Тетушка Альгадефина, задумчиво помолчав, сказала:

— Ты ищешь мученичества или смерти.

— А может, и того и другого, Альгадефина.

— Ты искушаешь судьбу.

— Ты всегда считала, что я искушаю судьбу, еще до того как я стала монахиней.

— Я всегда считала тебя близкой подругой и женщиной, которая умеет молчать.

— Но ты не видишь меня монахиней-бернардинкой.
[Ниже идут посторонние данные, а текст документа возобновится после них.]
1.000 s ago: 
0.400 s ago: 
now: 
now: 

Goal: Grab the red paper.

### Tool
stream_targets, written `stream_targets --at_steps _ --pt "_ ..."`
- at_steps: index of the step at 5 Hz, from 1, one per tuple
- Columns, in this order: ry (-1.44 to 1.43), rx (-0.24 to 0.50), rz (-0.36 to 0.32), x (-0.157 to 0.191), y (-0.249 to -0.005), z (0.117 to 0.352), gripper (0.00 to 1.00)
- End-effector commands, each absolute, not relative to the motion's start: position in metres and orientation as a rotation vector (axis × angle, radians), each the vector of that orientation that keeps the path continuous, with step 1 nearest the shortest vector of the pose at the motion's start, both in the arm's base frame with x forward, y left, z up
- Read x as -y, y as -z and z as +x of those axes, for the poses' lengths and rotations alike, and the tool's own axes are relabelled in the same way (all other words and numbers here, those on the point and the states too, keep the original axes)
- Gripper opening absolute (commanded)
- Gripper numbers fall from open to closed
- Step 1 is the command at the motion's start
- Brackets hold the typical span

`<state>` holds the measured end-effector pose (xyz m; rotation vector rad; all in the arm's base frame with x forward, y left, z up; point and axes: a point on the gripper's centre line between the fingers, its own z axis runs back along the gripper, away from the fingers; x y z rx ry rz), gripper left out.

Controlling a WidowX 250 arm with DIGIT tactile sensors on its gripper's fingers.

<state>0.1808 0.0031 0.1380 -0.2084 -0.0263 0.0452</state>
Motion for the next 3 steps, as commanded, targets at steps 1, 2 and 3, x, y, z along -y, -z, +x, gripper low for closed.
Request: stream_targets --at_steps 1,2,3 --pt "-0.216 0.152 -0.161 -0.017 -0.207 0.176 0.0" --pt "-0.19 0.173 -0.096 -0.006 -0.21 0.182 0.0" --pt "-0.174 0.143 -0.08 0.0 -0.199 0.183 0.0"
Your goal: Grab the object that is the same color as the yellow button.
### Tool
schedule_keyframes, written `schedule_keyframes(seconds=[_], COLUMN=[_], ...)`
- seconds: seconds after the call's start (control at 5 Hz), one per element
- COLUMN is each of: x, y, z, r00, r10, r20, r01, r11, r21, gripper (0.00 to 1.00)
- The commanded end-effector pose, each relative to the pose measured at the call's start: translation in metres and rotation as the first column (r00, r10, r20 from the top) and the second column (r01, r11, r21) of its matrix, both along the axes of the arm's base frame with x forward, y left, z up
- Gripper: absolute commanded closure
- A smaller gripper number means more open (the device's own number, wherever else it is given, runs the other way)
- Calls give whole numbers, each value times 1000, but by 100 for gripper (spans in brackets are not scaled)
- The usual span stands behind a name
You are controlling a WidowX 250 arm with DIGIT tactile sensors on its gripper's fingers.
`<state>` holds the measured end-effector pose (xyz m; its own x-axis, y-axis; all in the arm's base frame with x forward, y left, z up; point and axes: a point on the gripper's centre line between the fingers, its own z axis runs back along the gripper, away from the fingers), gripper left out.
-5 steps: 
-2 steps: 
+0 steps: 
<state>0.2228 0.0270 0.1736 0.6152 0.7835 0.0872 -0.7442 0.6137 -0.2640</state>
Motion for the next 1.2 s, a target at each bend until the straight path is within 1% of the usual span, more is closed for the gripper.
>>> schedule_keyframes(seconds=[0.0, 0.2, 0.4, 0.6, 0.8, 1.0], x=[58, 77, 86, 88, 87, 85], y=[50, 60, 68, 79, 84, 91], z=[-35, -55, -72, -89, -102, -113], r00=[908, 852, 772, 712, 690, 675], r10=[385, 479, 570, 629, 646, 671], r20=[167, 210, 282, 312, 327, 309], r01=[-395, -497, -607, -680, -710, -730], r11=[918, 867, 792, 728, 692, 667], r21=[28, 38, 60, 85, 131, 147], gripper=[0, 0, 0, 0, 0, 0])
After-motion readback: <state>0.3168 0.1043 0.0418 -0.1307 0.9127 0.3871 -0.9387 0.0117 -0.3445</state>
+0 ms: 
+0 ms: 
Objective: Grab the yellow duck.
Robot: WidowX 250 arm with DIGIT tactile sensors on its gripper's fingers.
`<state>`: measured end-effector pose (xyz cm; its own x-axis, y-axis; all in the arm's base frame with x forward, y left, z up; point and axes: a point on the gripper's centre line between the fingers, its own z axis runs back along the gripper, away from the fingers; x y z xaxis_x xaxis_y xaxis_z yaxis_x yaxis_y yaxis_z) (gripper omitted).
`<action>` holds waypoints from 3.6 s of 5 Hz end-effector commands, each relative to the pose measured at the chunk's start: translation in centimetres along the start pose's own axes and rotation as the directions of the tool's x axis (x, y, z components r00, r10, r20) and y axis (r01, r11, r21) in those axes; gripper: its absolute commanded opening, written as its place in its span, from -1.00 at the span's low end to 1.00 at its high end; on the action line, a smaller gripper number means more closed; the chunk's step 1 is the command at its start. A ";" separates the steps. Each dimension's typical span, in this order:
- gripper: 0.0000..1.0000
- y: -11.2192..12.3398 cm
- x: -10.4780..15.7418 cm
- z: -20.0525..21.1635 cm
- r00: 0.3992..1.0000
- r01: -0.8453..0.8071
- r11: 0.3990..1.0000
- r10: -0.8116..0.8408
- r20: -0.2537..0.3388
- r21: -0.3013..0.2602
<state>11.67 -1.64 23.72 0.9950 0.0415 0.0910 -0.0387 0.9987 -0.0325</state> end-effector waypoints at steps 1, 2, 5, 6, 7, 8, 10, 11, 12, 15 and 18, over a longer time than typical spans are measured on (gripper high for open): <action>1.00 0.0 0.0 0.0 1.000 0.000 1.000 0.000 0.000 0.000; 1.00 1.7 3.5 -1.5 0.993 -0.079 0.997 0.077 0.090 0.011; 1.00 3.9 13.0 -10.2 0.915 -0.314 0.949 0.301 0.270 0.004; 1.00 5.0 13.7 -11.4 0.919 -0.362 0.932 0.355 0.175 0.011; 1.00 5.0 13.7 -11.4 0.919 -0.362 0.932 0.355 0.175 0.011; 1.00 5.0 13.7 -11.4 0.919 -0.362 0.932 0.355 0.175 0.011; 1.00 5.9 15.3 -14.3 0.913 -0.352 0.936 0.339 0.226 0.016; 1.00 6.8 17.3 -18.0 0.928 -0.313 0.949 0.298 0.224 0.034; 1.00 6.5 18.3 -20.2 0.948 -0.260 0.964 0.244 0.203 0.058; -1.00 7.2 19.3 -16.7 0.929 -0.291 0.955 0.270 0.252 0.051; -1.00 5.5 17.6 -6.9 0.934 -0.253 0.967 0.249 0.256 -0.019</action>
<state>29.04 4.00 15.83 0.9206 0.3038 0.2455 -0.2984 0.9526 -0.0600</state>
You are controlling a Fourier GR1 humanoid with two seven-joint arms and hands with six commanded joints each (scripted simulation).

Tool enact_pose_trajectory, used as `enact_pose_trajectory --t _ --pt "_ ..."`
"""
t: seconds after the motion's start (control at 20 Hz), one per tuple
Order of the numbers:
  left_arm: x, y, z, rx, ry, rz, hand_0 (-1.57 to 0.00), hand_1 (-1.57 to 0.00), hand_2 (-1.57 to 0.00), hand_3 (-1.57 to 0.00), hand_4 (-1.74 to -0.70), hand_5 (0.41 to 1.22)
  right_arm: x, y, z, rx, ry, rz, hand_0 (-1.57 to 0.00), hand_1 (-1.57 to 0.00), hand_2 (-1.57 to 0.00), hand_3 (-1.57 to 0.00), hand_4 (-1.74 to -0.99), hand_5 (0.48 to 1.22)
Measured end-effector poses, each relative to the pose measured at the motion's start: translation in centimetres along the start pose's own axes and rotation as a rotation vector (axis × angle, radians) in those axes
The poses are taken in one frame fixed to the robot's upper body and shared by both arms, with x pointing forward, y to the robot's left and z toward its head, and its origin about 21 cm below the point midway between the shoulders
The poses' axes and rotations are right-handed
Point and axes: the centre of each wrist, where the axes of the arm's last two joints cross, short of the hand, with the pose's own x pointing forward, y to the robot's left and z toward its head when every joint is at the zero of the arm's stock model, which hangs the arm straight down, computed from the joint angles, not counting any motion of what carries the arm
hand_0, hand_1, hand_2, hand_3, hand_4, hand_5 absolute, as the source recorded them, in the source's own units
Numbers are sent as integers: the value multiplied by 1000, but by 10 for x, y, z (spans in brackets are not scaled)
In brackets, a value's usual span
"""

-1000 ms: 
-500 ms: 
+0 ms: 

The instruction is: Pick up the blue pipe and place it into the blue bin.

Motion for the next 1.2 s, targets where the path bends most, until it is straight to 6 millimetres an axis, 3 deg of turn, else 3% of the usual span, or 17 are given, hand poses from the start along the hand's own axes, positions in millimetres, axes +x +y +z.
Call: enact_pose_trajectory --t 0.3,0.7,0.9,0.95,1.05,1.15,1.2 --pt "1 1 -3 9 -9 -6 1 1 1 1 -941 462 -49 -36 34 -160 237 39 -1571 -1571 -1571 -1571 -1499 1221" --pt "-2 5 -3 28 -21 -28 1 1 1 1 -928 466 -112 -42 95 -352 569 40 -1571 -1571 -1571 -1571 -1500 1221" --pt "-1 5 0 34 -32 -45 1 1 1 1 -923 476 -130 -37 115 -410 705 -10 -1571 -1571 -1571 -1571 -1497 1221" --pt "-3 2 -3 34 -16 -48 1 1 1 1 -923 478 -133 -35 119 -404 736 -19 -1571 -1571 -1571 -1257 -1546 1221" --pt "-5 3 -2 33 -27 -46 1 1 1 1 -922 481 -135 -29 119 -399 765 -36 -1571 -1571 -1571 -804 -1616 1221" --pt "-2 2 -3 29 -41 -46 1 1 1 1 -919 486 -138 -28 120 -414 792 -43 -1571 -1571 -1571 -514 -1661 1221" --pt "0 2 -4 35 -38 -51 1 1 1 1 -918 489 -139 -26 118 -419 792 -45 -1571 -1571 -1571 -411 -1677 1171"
— Я думала, что ты стала монахиней из-за смерти дона Жерома, но потом поняла, что нет.

— Ты меня осуждаешь?

— Я стараюсь никогда никого не судить без крайней необходимости, и меньше всего — подруг.

вернуться

118

Хосе Мильян-Астрай-и-Террерос (1879–1954) — испанский военачальник, создатель испанского Иностранного легиона. Во время Гражданской войны в Испании Мильян-Астрай воевал на стороне франкистов; к ее концу он был назначен министром прессы и пропаганды. 12 октября 1936 г. имела место ожесточённая публичная дискуссия между Мильян-Астраем и Мигелем де Унамуно, который отстаивал идеи либерализма и благоразумия.

вернуться

119

«Савоя-Маркетти SM.81 Пипистрелло» («Летучая мышь») — итальянский средний бомбардировщик и транспортный самолет смешанной конструкции. «Савойя-Маркетти S.81» стали первыми самолетами, выделенными для поддержки франкистов в гражданской войне в Испании. Использовались как для переброски войск мятежников из Марокко в Испанию, так и для бомбовых ударов. Сыграли важную роль в ходе войны.